═══ STUDY MATERIAL ═══
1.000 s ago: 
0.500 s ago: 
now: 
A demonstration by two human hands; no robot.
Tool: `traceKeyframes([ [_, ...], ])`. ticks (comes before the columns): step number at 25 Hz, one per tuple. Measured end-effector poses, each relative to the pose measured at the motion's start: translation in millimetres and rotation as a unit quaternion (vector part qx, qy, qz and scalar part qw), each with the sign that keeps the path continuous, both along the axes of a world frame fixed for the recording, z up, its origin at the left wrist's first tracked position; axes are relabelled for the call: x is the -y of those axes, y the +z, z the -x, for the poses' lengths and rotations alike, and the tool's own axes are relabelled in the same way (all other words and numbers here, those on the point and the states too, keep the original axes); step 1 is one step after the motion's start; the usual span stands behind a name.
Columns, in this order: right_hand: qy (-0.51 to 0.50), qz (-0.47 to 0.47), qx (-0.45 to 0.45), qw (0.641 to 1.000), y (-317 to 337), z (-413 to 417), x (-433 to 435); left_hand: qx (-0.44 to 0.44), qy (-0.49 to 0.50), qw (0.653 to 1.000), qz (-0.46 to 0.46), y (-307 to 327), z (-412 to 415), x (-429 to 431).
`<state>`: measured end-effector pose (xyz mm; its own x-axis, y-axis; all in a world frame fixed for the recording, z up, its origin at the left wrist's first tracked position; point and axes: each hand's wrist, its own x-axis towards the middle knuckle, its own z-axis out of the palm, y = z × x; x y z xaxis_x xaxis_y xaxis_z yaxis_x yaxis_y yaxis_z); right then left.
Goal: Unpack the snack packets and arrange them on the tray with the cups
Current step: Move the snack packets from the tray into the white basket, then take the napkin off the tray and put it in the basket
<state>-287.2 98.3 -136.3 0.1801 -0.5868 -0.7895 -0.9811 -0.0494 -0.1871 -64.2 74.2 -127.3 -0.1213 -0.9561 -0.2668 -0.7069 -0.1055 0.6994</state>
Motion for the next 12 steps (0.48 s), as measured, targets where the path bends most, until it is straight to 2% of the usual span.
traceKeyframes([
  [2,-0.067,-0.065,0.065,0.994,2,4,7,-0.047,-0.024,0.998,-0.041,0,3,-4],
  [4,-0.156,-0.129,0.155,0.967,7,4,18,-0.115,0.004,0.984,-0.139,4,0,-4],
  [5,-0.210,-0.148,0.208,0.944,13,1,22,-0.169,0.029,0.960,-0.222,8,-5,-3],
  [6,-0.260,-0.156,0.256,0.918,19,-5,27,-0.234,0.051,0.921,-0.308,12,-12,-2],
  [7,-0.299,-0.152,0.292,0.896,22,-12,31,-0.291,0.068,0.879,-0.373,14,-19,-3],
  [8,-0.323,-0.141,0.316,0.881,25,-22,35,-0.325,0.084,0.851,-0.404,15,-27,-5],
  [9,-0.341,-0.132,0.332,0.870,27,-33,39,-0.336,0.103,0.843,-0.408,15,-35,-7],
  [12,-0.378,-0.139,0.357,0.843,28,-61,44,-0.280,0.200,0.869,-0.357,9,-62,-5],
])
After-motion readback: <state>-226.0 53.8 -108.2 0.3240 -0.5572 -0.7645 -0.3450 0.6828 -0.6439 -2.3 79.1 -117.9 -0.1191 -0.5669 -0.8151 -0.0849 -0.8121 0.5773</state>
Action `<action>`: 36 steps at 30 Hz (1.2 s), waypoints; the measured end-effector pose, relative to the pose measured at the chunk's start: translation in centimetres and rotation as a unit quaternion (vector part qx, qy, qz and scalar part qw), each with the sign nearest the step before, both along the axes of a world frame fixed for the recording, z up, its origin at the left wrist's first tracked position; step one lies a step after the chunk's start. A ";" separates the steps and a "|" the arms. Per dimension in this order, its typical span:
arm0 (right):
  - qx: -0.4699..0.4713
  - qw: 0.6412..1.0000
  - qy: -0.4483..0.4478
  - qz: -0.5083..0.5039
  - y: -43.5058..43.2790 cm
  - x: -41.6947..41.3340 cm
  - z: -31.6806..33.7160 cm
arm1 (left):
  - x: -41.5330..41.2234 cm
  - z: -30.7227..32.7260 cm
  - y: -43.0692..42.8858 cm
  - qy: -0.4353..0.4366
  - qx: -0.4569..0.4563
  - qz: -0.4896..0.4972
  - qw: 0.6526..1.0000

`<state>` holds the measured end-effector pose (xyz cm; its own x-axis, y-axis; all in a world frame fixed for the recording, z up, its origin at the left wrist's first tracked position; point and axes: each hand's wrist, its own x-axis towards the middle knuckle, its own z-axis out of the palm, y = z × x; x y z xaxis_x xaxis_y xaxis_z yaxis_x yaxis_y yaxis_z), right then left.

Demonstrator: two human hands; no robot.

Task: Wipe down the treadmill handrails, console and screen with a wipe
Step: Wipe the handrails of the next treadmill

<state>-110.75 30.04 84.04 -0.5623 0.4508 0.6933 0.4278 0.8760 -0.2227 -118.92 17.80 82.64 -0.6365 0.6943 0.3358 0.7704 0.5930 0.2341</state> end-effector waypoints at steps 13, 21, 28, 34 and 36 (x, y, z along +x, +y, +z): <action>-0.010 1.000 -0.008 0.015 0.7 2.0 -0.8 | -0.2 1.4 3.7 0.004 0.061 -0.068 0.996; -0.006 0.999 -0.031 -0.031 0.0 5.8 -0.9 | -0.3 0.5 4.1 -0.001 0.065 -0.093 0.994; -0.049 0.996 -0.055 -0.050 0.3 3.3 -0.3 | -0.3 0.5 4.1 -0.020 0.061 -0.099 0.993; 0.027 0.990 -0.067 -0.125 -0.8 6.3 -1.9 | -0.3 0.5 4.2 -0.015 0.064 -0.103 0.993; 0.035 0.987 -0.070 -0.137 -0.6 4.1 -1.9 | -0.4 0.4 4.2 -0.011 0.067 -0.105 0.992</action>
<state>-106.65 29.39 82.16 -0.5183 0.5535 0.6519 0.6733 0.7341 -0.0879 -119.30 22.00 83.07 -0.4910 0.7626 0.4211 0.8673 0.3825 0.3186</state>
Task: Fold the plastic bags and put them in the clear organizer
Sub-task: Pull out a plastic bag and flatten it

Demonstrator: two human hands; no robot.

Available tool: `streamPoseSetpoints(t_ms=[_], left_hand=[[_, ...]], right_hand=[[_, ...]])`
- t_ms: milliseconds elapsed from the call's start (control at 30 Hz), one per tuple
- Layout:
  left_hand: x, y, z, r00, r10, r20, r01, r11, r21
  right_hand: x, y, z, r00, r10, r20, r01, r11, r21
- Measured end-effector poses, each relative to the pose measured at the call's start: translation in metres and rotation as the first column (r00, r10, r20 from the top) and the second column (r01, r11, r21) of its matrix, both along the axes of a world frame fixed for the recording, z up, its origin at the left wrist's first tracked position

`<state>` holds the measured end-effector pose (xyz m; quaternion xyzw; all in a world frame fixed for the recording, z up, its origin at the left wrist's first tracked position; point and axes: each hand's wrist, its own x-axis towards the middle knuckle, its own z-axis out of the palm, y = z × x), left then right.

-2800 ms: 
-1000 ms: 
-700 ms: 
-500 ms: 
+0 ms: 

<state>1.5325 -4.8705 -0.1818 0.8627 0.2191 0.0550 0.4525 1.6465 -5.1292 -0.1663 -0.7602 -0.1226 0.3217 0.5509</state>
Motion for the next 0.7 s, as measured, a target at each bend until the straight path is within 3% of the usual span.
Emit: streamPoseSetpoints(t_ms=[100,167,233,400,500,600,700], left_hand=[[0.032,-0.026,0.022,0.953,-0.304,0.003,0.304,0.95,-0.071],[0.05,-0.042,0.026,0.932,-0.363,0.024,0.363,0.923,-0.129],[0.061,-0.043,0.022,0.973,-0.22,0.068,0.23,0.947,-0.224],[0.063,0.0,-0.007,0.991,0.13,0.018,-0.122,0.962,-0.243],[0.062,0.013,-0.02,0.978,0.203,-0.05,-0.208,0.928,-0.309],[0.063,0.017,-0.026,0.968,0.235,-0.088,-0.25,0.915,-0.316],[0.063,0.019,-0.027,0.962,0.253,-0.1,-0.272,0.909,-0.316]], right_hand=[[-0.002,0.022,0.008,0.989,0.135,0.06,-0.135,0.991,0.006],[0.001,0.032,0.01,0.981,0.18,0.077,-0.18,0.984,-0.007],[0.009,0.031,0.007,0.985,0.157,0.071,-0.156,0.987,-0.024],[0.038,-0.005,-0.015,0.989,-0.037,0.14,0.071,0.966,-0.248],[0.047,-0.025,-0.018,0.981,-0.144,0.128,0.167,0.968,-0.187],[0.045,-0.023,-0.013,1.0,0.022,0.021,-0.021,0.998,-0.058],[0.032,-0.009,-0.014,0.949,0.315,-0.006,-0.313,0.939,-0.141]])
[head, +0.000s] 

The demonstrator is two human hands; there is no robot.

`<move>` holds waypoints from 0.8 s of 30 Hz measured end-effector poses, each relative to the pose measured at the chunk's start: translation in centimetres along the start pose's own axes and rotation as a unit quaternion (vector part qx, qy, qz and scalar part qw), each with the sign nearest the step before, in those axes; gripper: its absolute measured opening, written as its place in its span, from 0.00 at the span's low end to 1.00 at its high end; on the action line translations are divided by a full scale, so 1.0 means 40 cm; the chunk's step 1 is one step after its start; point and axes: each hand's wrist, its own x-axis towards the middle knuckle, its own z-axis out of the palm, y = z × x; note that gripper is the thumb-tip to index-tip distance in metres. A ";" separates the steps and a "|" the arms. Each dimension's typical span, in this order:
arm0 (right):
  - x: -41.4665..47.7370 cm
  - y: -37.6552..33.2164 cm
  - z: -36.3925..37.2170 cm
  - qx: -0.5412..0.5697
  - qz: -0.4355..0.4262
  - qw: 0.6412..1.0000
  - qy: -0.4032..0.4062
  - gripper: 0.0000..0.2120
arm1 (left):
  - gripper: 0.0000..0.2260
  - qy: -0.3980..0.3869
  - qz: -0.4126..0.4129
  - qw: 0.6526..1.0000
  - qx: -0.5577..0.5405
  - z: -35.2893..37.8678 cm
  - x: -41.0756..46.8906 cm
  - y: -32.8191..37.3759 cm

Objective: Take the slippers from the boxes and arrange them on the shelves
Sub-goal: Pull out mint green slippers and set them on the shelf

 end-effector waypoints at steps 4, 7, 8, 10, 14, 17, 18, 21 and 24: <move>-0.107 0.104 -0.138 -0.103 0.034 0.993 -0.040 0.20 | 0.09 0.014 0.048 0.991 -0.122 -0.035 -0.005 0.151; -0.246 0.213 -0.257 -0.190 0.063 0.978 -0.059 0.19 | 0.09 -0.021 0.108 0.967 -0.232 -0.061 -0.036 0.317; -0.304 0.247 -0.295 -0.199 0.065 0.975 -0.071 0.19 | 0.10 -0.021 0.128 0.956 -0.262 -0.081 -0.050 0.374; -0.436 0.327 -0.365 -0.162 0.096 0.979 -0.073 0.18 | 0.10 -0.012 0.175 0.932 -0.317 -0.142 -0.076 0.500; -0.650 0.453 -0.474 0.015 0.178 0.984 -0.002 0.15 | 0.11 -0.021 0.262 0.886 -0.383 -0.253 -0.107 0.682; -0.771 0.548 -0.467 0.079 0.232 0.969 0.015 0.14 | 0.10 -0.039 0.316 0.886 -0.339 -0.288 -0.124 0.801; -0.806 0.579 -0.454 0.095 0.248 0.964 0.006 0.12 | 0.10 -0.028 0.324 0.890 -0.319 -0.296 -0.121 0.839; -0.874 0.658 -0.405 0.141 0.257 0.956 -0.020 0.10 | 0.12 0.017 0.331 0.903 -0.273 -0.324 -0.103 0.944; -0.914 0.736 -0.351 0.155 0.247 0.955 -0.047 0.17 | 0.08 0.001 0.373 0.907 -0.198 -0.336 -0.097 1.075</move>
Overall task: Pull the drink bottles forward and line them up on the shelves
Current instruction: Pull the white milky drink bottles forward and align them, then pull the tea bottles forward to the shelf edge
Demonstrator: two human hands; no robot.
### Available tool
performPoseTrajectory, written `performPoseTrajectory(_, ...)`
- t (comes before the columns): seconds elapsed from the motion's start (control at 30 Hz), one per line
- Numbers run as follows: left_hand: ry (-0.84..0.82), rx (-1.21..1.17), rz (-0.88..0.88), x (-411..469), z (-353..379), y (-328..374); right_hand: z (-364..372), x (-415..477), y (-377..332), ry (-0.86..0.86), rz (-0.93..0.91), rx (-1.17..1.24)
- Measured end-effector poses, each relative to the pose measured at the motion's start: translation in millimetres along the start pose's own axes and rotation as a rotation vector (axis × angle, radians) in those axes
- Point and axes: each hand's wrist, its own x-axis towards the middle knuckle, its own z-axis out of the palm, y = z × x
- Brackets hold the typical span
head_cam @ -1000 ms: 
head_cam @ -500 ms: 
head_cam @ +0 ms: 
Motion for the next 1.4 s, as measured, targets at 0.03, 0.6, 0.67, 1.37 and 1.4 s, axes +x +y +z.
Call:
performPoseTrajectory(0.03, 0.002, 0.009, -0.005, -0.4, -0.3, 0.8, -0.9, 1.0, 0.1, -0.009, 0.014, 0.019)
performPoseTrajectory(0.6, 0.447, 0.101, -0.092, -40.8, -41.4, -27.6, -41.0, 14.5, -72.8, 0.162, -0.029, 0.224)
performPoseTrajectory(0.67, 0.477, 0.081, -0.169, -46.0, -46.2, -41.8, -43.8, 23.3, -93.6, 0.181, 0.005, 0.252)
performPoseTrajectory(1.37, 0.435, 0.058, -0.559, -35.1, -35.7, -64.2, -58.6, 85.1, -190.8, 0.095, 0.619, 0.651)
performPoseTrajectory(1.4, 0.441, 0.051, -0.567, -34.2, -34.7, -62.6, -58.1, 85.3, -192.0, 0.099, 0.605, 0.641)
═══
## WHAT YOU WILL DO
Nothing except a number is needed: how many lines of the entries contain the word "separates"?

## EXERCISE RESPONSE
2